(WHAT IS BEING ASKED)
The result should be every line in the material below containing the string "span".

§ §

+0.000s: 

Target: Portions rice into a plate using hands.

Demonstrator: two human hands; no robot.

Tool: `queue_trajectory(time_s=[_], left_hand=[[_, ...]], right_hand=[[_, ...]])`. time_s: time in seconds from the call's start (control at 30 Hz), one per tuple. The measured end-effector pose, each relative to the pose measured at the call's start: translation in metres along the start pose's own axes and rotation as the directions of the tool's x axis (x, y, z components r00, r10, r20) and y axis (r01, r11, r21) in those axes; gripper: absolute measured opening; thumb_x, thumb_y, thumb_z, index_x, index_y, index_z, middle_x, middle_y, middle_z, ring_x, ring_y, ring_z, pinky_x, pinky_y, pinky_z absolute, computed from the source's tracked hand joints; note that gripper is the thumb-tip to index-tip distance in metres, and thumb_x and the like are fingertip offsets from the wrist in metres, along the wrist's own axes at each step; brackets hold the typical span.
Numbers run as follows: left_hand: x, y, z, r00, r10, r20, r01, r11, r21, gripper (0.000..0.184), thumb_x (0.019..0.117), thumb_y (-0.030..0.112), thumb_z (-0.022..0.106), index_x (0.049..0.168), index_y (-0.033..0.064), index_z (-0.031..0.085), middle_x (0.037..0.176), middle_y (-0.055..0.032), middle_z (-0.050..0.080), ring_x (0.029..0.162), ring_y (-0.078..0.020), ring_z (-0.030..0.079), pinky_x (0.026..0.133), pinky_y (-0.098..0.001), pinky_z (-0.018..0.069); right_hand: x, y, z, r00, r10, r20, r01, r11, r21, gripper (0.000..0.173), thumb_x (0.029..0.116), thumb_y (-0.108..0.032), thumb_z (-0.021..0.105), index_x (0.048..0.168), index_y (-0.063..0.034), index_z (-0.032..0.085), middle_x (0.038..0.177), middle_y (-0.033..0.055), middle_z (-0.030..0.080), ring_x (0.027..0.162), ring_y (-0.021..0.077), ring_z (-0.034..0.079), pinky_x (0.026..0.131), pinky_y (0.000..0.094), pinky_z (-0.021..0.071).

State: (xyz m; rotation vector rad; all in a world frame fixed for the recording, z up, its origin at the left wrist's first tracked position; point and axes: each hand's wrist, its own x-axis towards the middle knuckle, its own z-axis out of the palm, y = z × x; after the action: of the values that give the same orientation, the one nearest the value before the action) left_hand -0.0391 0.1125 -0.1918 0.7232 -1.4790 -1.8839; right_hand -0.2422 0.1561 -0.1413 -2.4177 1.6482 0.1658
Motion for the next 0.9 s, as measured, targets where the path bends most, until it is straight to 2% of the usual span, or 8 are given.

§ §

(SOLVED EXERCISE)
Tool: `queue_trajectory(time_s=[_], left_hand=[[_, ...]], right_hand=[[_, ...]])`. time_s: time in seconds from the call's start (control at 30 Hz), one per tuple. The measured end-effector pose, each relative to the pose measured at the call's start: translation in metres along the start pose's own axes and rotation as the directions of the tool's x axis (x, y, z components r00, r10, r20) and y axis (r01, r11, r21) in those axes; gripper: absolute measured opening; thumb_x, thumb_y, thumb_z, index_x, index_y, index_z, middle_x, middle_y, middle_z, ring_x, ring_y, ring_z, pinky_x, pinky_y, pinky_z absolute, computed from the source's tracked hand joints; note that gripper is the thumb-tip to index-tip distance in metres, and thumb_x and the like are fingertip offsets from the wrist in metres, along the wrist's own axes at each step; brackets hold the typical span.
Motion for the next 0.9 s, as measured, targets where the path bends most, until it is straight to 2% of the usual span, or 8 are given.

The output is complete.